Preserve mailman2 archive URLs when migrating to mailman3

Primary LanguagePython

Mailman archive mapper

This script creates a map from Mailman 2 archive URLs to Mailman 3 archive URLs. This can be used to preserve links to message archives by generating redirects from old to new URLs.

Mailman 2 to 3 migration

Mailman 3 provides tools to import lists from Mailman 2, and also to import the list archives from Mailman 2 lists, but it does not provide a way to preserve the old URLs. It's fairly common for mailing list messages to be referenced by URLs to the list archives, so loss of these URLs can be a real problem when migrating to Mailman 3.

How does it work?

Mailman 2 assigns messages a numeric identifier as they are inserted into the archives, and this is used as the filename for the message archive. This is assigned based on the order in which they are added to the archive, so in theory you can derive the number given a copy of the mailbox containing the messages. In practice, occasional errors when inserting messages mean that this isn't approach reliable.

Instead, this script works by extracting the time and date of the message from the archive HTML, and matching this up with the Date header of messages in the .mbox file.

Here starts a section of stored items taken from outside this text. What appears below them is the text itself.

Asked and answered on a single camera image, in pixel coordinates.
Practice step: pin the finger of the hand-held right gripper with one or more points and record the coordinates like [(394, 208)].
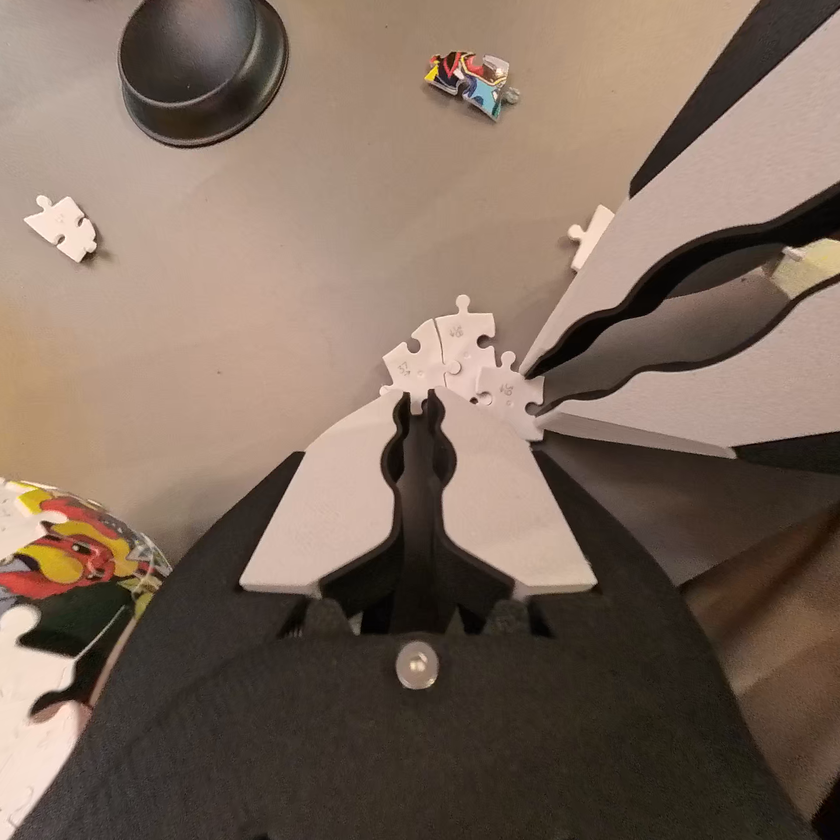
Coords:
[(709, 184), (722, 407)]

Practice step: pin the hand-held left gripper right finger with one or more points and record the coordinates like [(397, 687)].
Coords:
[(518, 518)]

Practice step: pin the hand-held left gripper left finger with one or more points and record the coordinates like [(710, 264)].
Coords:
[(321, 512)]

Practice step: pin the white puzzle piece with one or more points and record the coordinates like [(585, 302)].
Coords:
[(594, 236), (512, 394), (62, 226)]

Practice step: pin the partly built puzzle ball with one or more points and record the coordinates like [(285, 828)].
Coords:
[(65, 571)]

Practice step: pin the colourful puzzle piece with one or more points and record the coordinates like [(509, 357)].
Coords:
[(472, 82)]

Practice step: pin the white loose puzzle piece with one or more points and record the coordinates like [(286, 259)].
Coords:
[(62, 226)]

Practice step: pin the black round ball stand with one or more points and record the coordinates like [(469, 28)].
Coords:
[(197, 65)]

Mailman 3 archive URLs are based a hash of the Message-ID header, so can be generated given a copy of the message.

This script outputs a map of old to new URLs, which can be used by a web server to redirect requests.

Obviously this approach doesn't work if you have multiple messages with the same timestamp (to the nearest second).

Usage

The script takes as input the folder containing your Mailman 2 archives, and the domain name used by your mailing lists (needed to generate the Mailman 3 list names).

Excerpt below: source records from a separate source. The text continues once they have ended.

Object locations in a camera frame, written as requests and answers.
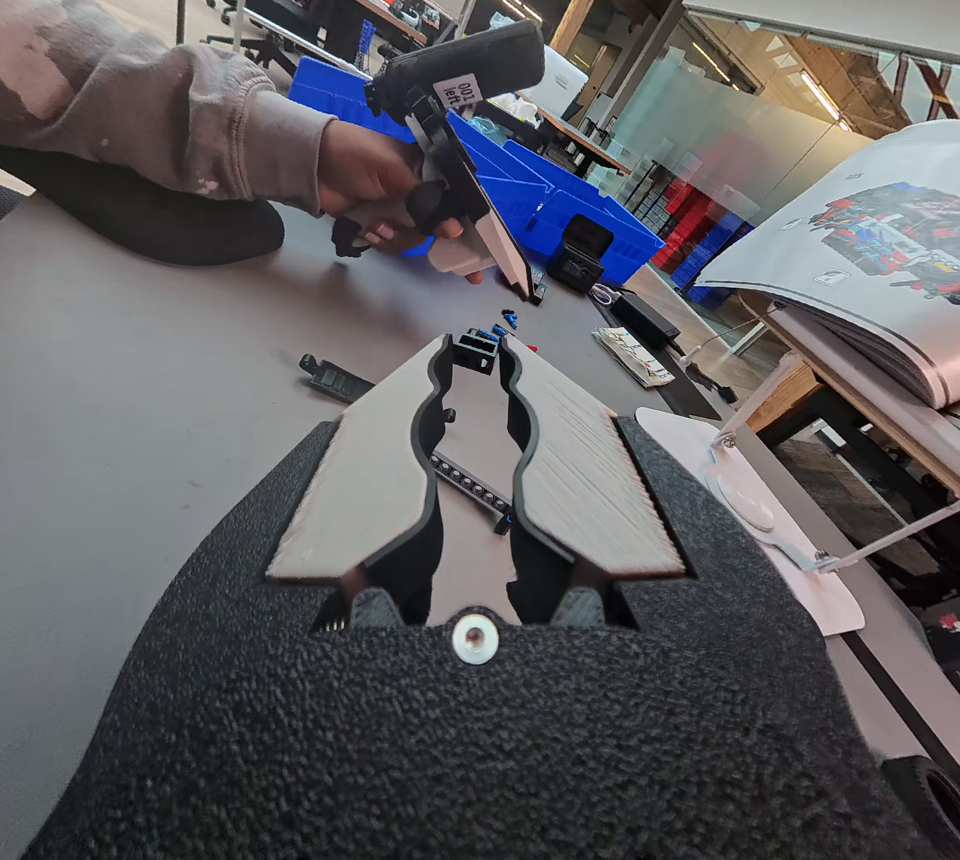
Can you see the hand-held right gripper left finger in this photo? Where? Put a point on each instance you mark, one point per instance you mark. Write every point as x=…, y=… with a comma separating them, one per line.
x=360, y=492

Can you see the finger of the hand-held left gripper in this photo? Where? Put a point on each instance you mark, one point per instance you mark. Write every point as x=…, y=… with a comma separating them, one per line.
x=514, y=260

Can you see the person's left forearm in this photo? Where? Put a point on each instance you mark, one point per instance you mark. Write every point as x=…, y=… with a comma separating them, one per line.
x=150, y=94

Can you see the black rubber tyre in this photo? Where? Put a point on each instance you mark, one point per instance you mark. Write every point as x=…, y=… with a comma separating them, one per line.
x=915, y=792

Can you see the black bracket brick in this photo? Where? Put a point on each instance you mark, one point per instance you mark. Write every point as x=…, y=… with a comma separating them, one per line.
x=474, y=352

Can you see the blue storage bin with tag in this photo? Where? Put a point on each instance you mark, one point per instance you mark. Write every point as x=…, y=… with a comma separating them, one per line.
x=352, y=109

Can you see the rack of small parts drawers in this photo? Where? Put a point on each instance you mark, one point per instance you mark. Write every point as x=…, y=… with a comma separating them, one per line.
x=697, y=229

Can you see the instruction booklet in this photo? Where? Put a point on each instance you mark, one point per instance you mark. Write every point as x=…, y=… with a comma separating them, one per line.
x=825, y=237

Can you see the black power adapter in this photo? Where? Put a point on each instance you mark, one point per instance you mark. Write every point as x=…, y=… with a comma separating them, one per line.
x=645, y=316

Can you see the black small brick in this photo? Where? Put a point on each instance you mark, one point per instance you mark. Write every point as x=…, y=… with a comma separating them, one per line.
x=538, y=293

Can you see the person's left hand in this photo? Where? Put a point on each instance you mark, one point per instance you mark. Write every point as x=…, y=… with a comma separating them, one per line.
x=360, y=169

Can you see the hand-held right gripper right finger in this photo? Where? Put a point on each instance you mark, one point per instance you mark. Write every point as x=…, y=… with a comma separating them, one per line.
x=600, y=492

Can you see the pile of blue black pins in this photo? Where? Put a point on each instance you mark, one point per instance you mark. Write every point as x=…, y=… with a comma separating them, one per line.
x=501, y=327

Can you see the black curved panel piece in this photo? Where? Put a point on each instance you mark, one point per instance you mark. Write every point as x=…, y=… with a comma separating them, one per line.
x=337, y=378

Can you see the long black lego beam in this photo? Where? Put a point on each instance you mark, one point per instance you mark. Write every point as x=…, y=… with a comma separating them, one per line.
x=472, y=485

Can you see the folded printed sticker sheet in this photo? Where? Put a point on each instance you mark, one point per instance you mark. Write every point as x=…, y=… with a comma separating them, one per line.
x=634, y=357

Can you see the black camera charging case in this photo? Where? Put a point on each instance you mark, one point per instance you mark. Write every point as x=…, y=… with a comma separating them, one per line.
x=581, y=252

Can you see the white lamp stand base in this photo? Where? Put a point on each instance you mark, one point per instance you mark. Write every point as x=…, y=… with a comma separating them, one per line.
x=675, y=440

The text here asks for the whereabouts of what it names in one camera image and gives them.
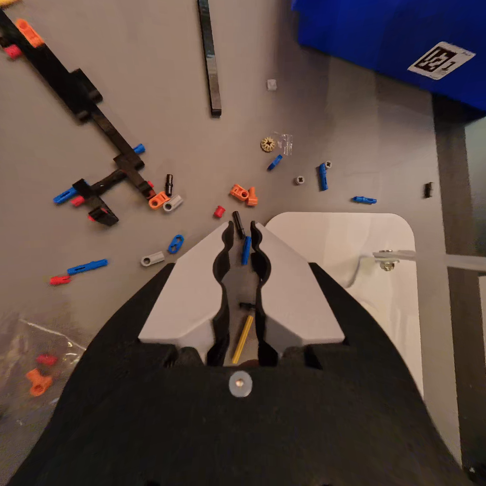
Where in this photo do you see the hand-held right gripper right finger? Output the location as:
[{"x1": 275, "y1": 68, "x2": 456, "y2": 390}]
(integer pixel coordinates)
[{"x1": 250, "y1": 221, "x2": 346, "y2": 367}]

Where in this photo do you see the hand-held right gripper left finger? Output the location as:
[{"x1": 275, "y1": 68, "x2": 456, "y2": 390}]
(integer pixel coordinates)
[{"x1": 138, "y1": 221, "x2": 235, "y2": 367}]

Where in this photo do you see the small clear bag of parts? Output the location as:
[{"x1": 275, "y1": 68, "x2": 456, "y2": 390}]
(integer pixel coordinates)
[{"x1": 0, "y1": 309, "x2": 89, "y2": 422}]

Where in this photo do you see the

mailman-archive-mapper /var/lib/mailman/archives/private/ example.com > url-map.txt

The script assumes that your old archives URLs start with /mailman/private/ and your new URLs start with /mailman3/hyperkitty/ but you can change these defaults with the --old-base-url and --new-base-url options, respectively.

By default, the script will process all lists in the specified directory, but you can restrict it to specified lists using the --list option (can be repeated for multiple lists).

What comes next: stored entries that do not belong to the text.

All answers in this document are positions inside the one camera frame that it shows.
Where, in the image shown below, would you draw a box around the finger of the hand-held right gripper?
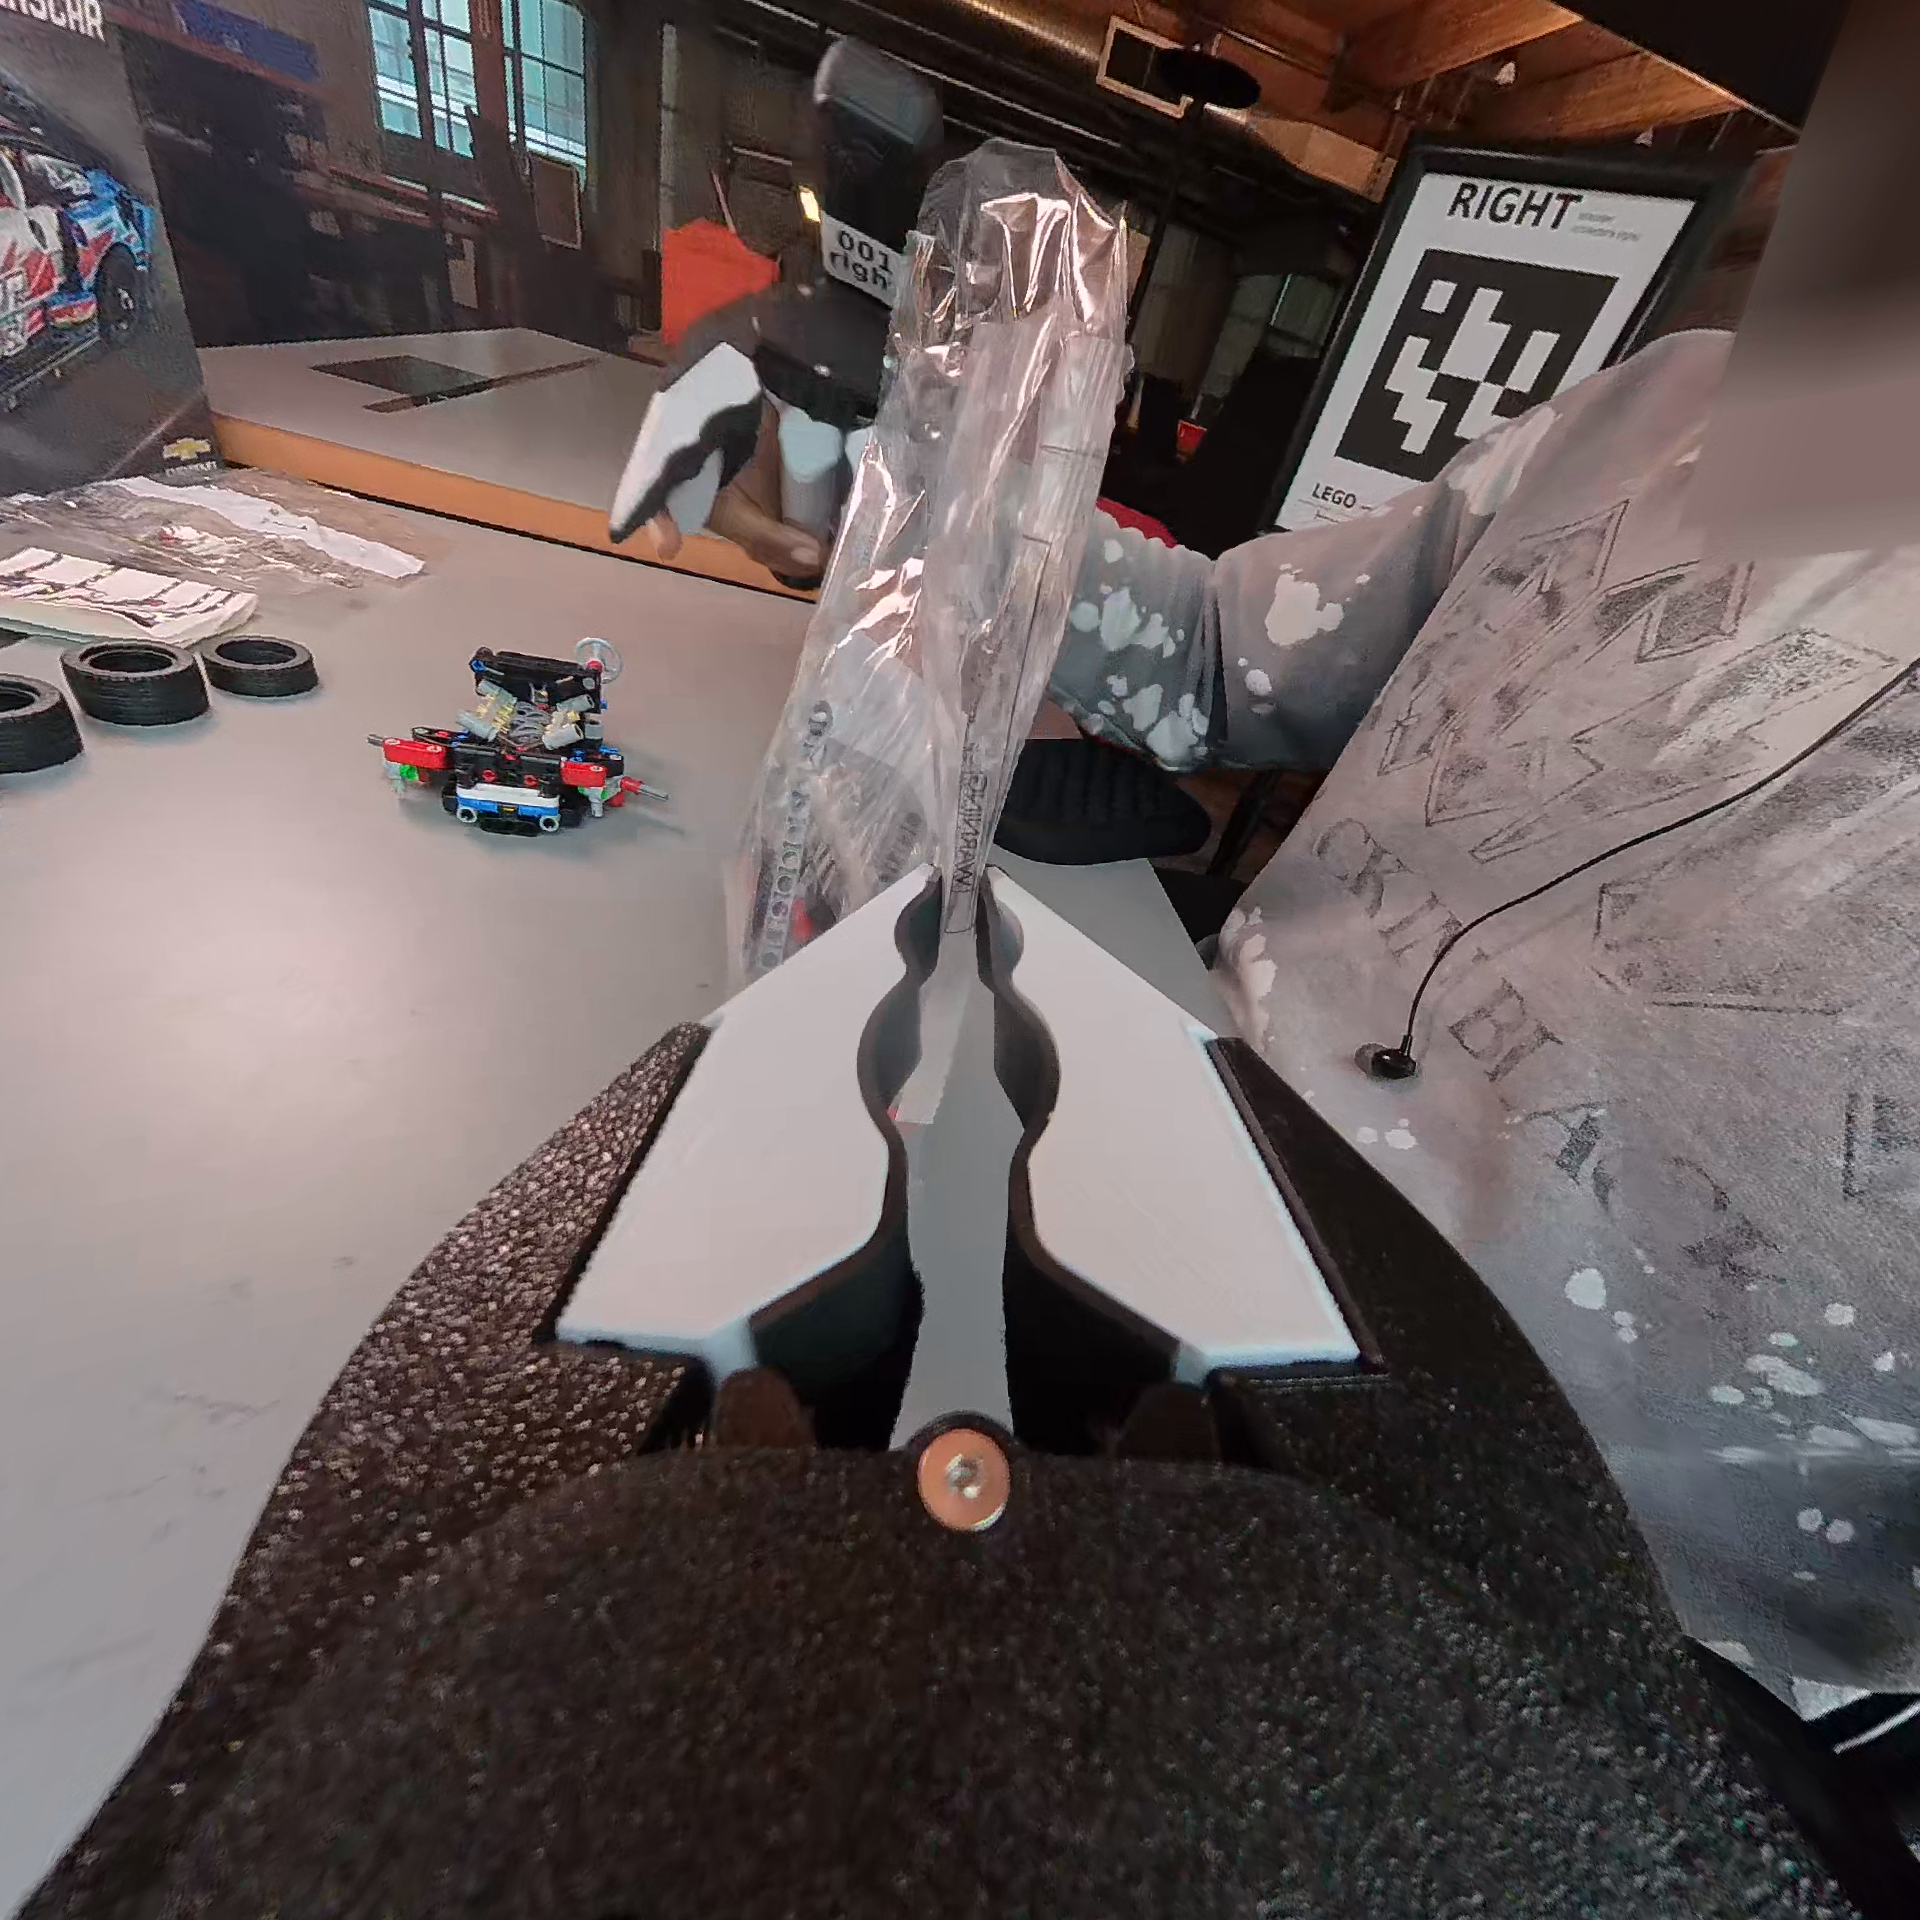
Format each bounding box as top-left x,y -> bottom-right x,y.
605,340 -> 771,552

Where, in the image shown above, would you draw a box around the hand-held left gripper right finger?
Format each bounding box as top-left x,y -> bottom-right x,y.
979,867 -> 1362,1432

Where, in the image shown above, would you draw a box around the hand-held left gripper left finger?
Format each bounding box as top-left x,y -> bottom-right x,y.
551,864 -> 928,1432

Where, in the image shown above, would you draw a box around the large clear plastic bag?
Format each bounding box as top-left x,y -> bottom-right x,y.
725,140 -> 1135,1129

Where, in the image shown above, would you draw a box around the grey desk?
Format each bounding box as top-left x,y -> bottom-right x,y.
0,491 -> 1251,1864

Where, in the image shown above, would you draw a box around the person's right hand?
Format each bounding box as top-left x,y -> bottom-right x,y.
704,403 -> 842,590

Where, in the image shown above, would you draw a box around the wood-edged white table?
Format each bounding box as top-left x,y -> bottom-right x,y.
199,327 -> 823,607

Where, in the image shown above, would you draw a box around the toy car chassis assembly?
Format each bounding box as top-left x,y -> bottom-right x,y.
367,633 -> 671,836

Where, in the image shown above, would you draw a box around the black wrist rest pad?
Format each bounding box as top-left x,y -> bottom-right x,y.
994,731 -> 1211,867

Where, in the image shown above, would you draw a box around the crumpled empty clear bags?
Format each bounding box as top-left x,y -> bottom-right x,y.
0,470 -> 432,590

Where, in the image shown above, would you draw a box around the black toy tyre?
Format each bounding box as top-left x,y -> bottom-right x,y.
59,640 -> 212,730
199,633 -> 320,700
0,674 -> 87,777

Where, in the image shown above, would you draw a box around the sticker sheet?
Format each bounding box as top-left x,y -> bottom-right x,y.
0,544 -> 263,649

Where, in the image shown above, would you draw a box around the toy car box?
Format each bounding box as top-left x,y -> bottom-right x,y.
0,0 -> 221,502

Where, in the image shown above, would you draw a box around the black framed marker sign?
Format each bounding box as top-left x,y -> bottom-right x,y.
1270,140 -> 1743,538

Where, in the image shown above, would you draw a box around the black earphone cable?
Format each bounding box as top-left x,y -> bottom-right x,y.
1352,657 -> 1920,1086

The output file contains space-separated pairs of old and new URLs, one per line. This can be used directly with Apache's RewriteMap directive, but if you've got a large archive, it's best to convert it to DBM format for more efficient lookups. This can be done using Apache's httxt2dbm utility:

httxt2dbm -i url-map.txt -o /etc/apache2/mailman-archives.map

This can then be used in an Apache config as follows (you will need mod_rewrite enabled):

RewriteEngine On

RewriteMap mailman2-archives-map dbm:/etc/apache2/mailman-archives.map
RewriteRule ^(/mailman/private/.*)$ ${mailman2-archives-map:$1} [L,R]

Limitations

As noted above, the script can't cope if you've got multiple messages with the same timestamp. It would be fairly straightforward to assign these correctly based on order, but it doesn't currently do this.

The script ignores any messages in the archive that aren't valid UTF-8.

The script assumes that the date is contained in the first <i> tag in the HTML file.